An embodiment of the present invention relates to the field of electronic systems and, more particularly, to an approach for integrated circuit performance improvement and/or power reduction.
In the field of integrated circuit design, particularly for very large scale integration (VLSI) designs, performance and power consumption are typically key focus areas. More specifically, it is generally desirable to design an integrated circuit with a goal of achieving high performance and low power consumption where possible.
The present invention is illustrated by way of example and not limitation in the figures of the accompanying drawings in which like references indicate similar elements, and in which:
A method and apparatus for correlated logic micro-caching are described. In the following description, particular components, circuits, cache memory architectures, etc. are described for purposes of illustration. It will be appreciated, however, that other embodiments are applicable to other types of components, circuits, and/or cache memories, for example.
References to “one embodiment,” “an embodiment,” “example embodiment,” “various embodiments,” etc., indicate that the embodiment(s) of the invention so described may include a particular feature, structure, or characteristic, but not every embodiment necessarily includes the particular feature, structure, or characteristic. Further, repeated use of the phrase “in one embodiment” does not necessarily refer to the same embodiment, although it may.
Aspects of embodiments of the invention may be described for purposes of illustration as being implemented in one of hardware, firmware or software. It will be appreciated that such aspects may instead be implemented in a different medium.
One way to improve the performance of an integrated circuit while reducing the power consumption of that circuit is to avoid computing signal values that have already been computed. For example, currently, instruction caches, data caches, translation look-aside buffers, etc. are used to benefit from expected localities of time and space with respect to architectural objects such as memory addresses, operand values, predicted branches, etc.
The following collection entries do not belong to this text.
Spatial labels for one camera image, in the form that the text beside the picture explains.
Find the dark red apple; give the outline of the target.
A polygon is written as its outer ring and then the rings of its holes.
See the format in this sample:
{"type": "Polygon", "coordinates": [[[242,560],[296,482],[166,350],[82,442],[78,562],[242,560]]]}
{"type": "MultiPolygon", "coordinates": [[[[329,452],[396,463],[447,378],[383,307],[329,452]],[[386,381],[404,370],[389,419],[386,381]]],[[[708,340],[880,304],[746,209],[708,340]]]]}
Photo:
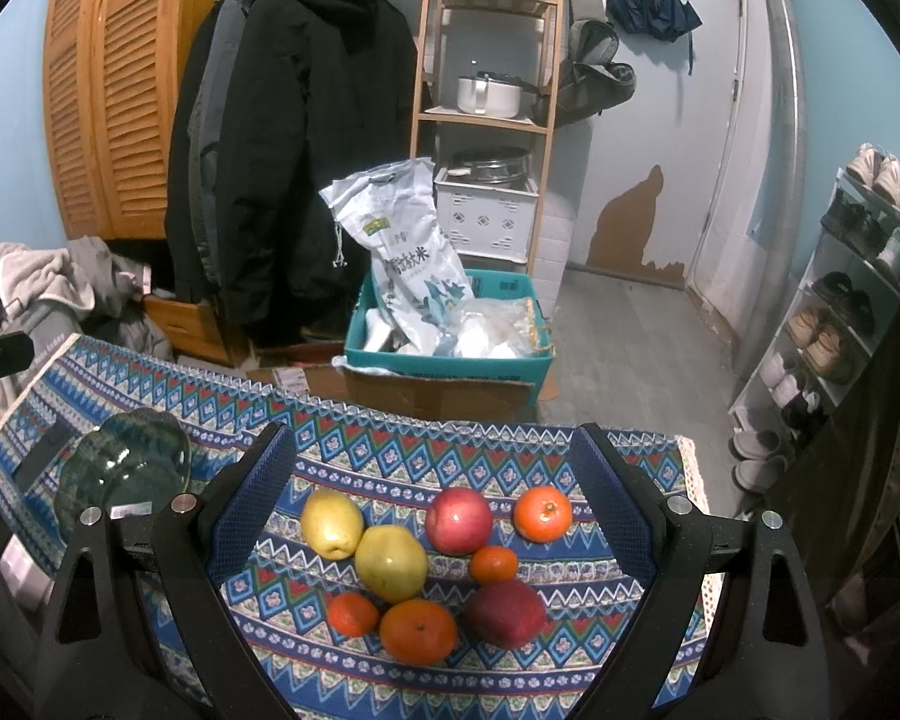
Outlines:
{"type": "Polygon", "coordinates": [[[479,639],[499,649],[520,649],[543,631],[548,615],[532,585],[507,580],[473,593],[463,619],[479,639]]]}

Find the yellow pear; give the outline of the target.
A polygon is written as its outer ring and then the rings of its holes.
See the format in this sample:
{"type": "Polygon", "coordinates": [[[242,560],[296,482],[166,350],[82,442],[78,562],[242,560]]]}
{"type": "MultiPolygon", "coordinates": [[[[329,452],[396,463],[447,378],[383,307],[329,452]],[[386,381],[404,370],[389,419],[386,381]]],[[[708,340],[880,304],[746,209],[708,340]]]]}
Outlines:
{"type": "Polygon", "coordinates": [[[364,534],[364,516],[349,497],[331,489],[315,489],[301,513],[301,535],[307,546],[329,561],[351,557],[364,534]]]}
{"type": "Polygon", "coordinates": [[[374,525],[365,530],[354,553],[362,585],[390,605],[421,593],[427,556],[416,537],[401,525],[374,525]]]}

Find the large orange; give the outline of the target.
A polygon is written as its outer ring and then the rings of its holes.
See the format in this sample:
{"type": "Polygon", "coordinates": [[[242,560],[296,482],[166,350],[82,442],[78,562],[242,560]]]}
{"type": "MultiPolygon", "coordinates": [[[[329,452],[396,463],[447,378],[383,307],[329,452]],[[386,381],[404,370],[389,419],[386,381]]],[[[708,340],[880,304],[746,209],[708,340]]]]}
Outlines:
{"type": "Polygon", "coordinates": [[[571,528],[572,504],[554,486],[536,486],[525,491],[512,511],[515,530],[526,541],[551,543],[571,528]]]}
{"type": "Polygon", "coordinates": [[[435,665],[458,644],[453,616],[443,606],[424,598],[391,606],[380,619],[379,636],[391,658],[411,667],[435,665]]]}

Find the dark glass fruit plate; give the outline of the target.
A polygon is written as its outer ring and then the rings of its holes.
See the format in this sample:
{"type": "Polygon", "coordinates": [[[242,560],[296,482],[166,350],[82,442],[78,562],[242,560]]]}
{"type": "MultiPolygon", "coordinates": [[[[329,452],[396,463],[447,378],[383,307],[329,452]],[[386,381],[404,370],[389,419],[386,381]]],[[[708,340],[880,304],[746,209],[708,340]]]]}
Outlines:
{"type": "Polygon", "coordinates": [[[139,408],[105,419],[61,465],[53,500],[68,543],[82,512],[110,518],[149,515],[190,486],[190,439],[170,413],[139,408]]]}

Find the small orange lower left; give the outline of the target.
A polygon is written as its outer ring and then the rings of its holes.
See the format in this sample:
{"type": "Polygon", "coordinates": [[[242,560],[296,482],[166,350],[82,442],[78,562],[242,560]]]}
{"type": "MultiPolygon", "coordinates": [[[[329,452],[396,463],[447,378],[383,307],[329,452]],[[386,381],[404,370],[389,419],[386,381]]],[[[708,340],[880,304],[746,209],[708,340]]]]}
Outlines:
{"type": "Polygon", "coordinates": [[[367,596],[356,592],[334,595],[329,600],[328,624],[344,637],[365,637],[373,634],[379,625],[379,608],[367,596]]]}

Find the small orange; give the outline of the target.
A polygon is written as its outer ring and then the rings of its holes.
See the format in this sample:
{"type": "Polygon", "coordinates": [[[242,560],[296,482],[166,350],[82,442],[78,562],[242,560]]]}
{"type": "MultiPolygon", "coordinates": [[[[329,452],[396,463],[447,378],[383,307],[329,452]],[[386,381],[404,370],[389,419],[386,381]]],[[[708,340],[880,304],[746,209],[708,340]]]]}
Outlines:
{"type": "Polygon", "coordinates": [[[518,556],[504,546],[487,544],[477,550],[470,559],[470,575],[481,587],[509,582],[517,577],[518,556]]]}
{"type": "Polygon", "coordinates": [[[379,625],[379,608],[367,596],[356,592],[334,595],[329,600],[328,624],[344,637],[365,637],[373,634],[379,625]]]}

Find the red apple upper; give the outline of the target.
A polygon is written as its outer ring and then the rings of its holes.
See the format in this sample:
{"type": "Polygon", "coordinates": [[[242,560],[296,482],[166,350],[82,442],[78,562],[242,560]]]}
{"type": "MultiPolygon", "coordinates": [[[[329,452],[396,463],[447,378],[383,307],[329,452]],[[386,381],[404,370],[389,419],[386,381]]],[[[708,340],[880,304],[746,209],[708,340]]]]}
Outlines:
{"type": "Polygon", "coordinates": [[[487,500],[473,489],[440,491],[425,514],[425,534],[434,550],[468,556],[489,543],[493,514],[487,500]]]}

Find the wooden drawer box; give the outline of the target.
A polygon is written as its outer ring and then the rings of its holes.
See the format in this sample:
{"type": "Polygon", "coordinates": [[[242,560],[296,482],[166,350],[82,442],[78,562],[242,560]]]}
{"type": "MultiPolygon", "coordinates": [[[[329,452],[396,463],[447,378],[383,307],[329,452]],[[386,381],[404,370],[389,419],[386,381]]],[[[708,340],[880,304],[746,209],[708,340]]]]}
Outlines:
{"type": "Polygon", "coordinates": [[[230,355],[224,333],[209,305],[188,304],[148,296],[144,312],[167,335],[180,355],[229,364],[230,355]]]}

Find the metal shoe rack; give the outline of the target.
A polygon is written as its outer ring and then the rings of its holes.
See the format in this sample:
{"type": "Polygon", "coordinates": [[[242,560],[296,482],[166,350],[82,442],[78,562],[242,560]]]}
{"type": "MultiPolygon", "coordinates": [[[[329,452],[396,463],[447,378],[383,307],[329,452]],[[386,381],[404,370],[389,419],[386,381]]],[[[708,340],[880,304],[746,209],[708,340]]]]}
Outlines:
{"type": "Polygon", "coordinates": [[[871,143],[837,171],[820,237],[731,404],[736,488],[762,496],[848,399],[900,306],[900,160],[871,143]]]}

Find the white rice bag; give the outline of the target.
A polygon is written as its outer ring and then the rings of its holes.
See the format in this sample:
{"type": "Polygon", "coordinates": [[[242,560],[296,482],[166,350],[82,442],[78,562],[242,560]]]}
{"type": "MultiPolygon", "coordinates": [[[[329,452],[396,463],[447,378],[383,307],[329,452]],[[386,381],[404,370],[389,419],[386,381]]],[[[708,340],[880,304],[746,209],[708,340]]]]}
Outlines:
{"type": "Polygon", "coordinates": [[[450,310],[473,296],[443,234],[429,158],[382,164],[320,190],[336,224],[370,254],[382,316],[418,353],[433,355],[448,333],[450,310]]]}

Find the steel pot on basket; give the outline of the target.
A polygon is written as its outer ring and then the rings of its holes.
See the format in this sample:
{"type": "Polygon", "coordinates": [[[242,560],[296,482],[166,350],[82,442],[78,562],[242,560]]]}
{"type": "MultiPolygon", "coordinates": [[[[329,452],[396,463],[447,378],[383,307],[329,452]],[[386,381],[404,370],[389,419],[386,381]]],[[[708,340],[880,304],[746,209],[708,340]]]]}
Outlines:
{"type": "Polygon", "coordinates": [[[532,153],[520,146],[489,146],[457,151],[447,176],[467,184],[522,188],[532,169],[532,153]]]}

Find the white cooking pot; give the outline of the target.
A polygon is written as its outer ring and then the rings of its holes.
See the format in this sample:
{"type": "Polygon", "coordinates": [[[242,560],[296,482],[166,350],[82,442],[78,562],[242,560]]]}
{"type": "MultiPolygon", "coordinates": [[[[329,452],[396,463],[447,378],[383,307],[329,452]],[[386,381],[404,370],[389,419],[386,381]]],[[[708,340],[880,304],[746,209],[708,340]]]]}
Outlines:
{"type": "Polygon", "coordinates": [[[463,114],[515,119],[523,98],[537,94],[535,85],[507,73],[478,71],[457,80],[457,107],[463,114]]]}

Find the dark blue umbrella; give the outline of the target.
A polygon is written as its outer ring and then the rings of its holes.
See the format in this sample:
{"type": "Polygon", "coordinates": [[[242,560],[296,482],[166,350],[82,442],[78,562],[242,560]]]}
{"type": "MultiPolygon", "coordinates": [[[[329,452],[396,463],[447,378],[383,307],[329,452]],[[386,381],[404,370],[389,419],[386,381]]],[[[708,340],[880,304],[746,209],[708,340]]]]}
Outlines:
{"type": "Polygon", "coordinates": [[[645,34],[663,43],[688,39],[688,70],[694,71],[694,31],[701,16],[689,0],[606,0],[606,15],[628,34],[645,34]]]}

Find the wooden louvered wardrobe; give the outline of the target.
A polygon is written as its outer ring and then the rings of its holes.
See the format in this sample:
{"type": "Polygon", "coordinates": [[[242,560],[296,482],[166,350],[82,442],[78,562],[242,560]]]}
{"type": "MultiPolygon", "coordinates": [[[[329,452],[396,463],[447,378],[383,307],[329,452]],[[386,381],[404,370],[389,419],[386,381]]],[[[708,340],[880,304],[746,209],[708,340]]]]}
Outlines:
{"type": "Polygon", "coordinates": [[[215,0],[50,0],[43,112],[69,238],[160,239],[176,98],[215,0]]]}

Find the wooden shelf rack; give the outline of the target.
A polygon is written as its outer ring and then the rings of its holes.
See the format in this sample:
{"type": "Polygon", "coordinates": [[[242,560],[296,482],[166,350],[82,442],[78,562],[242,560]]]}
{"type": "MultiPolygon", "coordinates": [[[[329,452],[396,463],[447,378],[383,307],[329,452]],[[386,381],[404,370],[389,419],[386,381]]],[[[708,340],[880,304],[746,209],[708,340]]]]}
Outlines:
{"type": "Polygon", "coordinates": [[[530,273],[556,136],[566,0],[421,0],[411,146],[466,260],[530,273]]]}
Frequently, the behaviors of apparently architecturally unrelated circuit functions in complex integrated circuits may also be correlated. Such correlations may exist in addition to those that would be expected when viewing a circuit only with respect to its architecture, and may also benefit from correlated logic micro-caching as described in more detail below. For example, a circuit simulation of a given Register Transfer Language (RTL) model driven by given input traces, may expose correlations between “input” and “outputs” that cannot or cannot easily be described in terms of circuit architectural abstractions. The result may simply indicate that activity at one point predicts activity at another point.
More specifically, for one embodiment, logic is provided to at least initiate computation of an output value to be applied at an output node in response to receiving an input value at an input node. A correlated logic micro cache is also provided to store information sufficient to recover a first input value associated with the input node and a first output value associated with the first input value, the first output value to be applied at the output node and computation by the logic to be halted if a second input value to be applied at the input node matches the first input value.
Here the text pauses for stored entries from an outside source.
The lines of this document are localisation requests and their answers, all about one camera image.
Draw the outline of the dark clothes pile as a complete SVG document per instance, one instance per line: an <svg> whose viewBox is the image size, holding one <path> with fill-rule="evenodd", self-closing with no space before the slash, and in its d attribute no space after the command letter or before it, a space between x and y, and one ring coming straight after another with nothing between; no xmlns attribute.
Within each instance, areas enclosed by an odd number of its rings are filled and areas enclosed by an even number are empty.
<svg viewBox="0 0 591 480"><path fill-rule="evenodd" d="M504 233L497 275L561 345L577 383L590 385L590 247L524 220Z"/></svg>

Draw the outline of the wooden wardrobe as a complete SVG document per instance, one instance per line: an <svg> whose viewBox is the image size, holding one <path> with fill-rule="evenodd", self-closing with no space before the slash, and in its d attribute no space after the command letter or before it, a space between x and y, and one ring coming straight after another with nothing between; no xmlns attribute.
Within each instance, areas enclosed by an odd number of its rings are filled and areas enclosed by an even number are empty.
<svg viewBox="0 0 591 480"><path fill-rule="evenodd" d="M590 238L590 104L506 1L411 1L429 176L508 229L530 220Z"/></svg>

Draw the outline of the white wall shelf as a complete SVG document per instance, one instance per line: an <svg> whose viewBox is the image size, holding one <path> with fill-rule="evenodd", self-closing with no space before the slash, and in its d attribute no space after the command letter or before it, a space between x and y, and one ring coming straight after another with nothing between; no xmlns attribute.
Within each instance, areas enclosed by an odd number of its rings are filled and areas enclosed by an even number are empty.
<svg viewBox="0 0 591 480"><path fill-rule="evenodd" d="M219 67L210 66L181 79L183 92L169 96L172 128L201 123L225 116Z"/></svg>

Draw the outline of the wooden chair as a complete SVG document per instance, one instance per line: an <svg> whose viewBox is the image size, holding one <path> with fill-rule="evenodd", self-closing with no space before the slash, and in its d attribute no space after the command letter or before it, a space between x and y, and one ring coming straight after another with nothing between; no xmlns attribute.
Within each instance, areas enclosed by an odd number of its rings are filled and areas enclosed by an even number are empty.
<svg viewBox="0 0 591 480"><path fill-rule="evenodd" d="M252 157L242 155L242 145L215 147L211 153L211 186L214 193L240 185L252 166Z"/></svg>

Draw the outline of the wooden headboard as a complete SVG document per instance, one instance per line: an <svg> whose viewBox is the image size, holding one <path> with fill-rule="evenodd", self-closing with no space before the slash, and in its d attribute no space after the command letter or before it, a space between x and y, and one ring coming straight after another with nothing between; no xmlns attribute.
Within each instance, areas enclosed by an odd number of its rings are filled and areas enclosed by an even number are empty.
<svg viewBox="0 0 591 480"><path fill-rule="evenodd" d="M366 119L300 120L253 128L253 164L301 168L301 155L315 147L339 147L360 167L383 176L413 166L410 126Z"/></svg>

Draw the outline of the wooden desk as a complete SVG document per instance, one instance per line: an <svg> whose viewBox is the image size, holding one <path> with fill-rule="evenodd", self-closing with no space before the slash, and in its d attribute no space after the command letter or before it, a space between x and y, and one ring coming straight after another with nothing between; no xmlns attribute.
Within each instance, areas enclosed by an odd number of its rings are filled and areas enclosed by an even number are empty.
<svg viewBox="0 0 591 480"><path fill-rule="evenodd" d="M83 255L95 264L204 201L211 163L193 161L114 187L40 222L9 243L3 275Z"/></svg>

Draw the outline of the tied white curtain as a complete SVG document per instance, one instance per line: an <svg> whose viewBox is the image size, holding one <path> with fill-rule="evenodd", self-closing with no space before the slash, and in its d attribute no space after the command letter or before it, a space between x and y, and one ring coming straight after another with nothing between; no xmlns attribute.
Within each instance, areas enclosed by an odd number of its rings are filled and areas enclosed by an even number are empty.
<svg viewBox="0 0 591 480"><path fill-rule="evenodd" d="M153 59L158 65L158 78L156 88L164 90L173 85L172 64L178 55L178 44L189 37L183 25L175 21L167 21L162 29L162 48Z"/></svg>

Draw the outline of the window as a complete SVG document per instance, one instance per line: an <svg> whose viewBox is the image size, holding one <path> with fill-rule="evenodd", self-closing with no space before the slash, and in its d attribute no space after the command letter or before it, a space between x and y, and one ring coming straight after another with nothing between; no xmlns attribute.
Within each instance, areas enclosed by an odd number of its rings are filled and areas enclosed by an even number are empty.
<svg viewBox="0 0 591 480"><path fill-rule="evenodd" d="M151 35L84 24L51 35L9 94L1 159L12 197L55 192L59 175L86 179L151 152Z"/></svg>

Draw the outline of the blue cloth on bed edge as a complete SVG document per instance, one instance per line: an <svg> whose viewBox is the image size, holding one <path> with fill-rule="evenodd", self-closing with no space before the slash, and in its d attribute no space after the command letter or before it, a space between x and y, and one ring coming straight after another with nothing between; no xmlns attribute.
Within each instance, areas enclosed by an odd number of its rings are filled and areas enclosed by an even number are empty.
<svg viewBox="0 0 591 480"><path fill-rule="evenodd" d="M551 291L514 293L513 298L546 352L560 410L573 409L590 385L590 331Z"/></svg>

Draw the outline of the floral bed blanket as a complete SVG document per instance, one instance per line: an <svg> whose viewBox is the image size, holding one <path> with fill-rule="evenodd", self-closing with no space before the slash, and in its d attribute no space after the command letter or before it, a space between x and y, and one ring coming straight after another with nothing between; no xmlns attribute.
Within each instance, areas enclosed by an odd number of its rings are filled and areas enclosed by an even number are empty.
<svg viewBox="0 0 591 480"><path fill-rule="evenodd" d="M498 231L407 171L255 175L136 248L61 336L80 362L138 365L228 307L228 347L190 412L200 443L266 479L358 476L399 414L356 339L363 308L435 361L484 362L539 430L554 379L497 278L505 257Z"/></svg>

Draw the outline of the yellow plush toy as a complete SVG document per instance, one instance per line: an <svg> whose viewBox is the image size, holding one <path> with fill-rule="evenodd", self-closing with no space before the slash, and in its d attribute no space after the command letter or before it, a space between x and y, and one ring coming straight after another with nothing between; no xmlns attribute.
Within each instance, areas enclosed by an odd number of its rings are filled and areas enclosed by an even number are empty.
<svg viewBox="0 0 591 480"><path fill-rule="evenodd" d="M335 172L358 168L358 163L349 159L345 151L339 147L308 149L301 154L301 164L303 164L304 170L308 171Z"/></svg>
Further details of this and other embodiments are provided in the following description.
While three example correlated logic micro-caches 105A-105C and associated logic 110A-110C are shown in
The example correlated logic micro-cache 205 also includes comparator(s) 220 that provide the capability to compare an input value X received at an input of associated logic 210 with each of the input tags of the micro cache 215 and to indicate whether the comparison is a “hit” or a “miss.” Output(s) of the comparator(s) are coupled to a select input of a multiplexer (mux) 222 and a clock disable signal line 223 coupled to a local clock 224 used to clock the associated logic 210. Additionally, the correlated logic micro-cache 205 may include logic 225 to convert an input value into a tag and logic 230 to copy an output signal to a data line of the correlated logic micro cache memory 215. Additional circuitry and/or logic may be provided for various embodiments.
For one embodiment, the cache tags P-R are capable of storing one or more input values for the associated logic 210. The corresponding cache lines P-R are capable of storing output value(s) that are provided at an output of the associated logic 210 in response to the corresponding input value(s).
For another embodiment, one or more of the tag and/or the cache lines may instead store information sufficient to recover an input value and/or associated output value. For example, an input and/or output value may be compressed, encoded, encrypted or otherwise represented in the tag and/or the cache line, and then recovered using additional circuitry (not shown).
Further, the correlated logic micro cache memory 215 may include additional storage for some embodiments to track most and/or least recently used information, indicate the validity data, and/or provide other information related to a particular tag and/or cache line.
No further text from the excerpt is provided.